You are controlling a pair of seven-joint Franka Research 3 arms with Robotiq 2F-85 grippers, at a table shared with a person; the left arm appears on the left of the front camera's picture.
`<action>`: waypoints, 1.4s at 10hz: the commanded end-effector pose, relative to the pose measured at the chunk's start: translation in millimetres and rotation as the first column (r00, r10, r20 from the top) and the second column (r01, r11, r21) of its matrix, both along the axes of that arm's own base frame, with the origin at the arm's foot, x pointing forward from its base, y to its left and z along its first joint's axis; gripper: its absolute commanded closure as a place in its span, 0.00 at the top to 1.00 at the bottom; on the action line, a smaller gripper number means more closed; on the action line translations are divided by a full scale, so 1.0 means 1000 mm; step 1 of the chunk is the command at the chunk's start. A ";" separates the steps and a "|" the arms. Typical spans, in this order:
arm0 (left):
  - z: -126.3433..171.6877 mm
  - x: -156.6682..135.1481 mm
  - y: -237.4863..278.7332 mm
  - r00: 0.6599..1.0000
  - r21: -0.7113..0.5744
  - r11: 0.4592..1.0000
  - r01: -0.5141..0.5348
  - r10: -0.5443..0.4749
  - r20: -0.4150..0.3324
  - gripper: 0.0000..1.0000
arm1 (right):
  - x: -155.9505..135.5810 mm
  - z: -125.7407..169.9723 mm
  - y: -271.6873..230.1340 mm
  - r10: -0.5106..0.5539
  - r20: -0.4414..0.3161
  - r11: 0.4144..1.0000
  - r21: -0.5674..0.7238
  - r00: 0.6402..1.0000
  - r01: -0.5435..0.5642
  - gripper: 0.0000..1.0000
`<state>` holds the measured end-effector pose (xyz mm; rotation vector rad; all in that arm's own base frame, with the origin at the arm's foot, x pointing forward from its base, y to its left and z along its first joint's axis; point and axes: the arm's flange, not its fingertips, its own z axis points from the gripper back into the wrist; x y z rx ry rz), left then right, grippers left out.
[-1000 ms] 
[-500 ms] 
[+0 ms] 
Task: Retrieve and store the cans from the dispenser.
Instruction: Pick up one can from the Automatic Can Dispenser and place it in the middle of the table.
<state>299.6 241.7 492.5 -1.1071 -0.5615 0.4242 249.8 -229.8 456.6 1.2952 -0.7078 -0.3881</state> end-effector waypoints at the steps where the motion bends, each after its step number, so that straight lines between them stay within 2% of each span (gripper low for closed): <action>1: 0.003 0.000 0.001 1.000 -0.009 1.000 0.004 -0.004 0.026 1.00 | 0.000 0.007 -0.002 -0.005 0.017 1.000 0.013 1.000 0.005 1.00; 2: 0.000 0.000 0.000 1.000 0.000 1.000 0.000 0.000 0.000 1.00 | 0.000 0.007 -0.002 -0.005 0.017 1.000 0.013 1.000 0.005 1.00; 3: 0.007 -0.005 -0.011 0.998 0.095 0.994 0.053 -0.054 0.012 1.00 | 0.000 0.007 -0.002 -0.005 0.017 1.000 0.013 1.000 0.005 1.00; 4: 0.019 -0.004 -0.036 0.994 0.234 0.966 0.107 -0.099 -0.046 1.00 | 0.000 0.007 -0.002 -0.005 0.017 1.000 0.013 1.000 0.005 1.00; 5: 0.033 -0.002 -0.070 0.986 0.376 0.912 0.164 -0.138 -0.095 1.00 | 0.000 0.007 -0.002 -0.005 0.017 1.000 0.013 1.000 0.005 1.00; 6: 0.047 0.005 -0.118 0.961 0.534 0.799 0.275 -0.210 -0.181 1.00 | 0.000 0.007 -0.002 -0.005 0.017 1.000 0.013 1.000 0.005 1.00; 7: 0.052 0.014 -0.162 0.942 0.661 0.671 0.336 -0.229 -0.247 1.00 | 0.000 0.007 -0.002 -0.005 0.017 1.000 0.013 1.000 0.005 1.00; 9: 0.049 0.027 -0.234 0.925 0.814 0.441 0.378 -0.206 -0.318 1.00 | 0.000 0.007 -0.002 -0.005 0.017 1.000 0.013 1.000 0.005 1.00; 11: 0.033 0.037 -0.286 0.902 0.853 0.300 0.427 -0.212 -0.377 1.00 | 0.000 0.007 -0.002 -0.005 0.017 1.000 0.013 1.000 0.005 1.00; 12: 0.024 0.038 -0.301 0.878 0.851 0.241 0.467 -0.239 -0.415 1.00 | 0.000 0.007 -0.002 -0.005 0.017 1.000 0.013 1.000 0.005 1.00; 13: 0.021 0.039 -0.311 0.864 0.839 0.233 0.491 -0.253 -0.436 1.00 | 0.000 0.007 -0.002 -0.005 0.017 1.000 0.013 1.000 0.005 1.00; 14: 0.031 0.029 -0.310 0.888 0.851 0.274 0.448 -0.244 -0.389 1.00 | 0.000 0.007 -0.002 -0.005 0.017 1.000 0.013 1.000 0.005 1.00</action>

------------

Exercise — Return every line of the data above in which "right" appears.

Result of the exercise —
arm1 (right):
`<state>` holds the measured end-effector pose (xyz mm; rotation vector rad; all in that arm's own base frame, with the origin at the arm's foot, x pointing forward from its base, y to its left and z along its first joint's axis; point and axes: the arm's flange, not its fingertips, its own z axis points from the gripper back into the wrist; x y z rx ry rz), left then right, grippers left out.

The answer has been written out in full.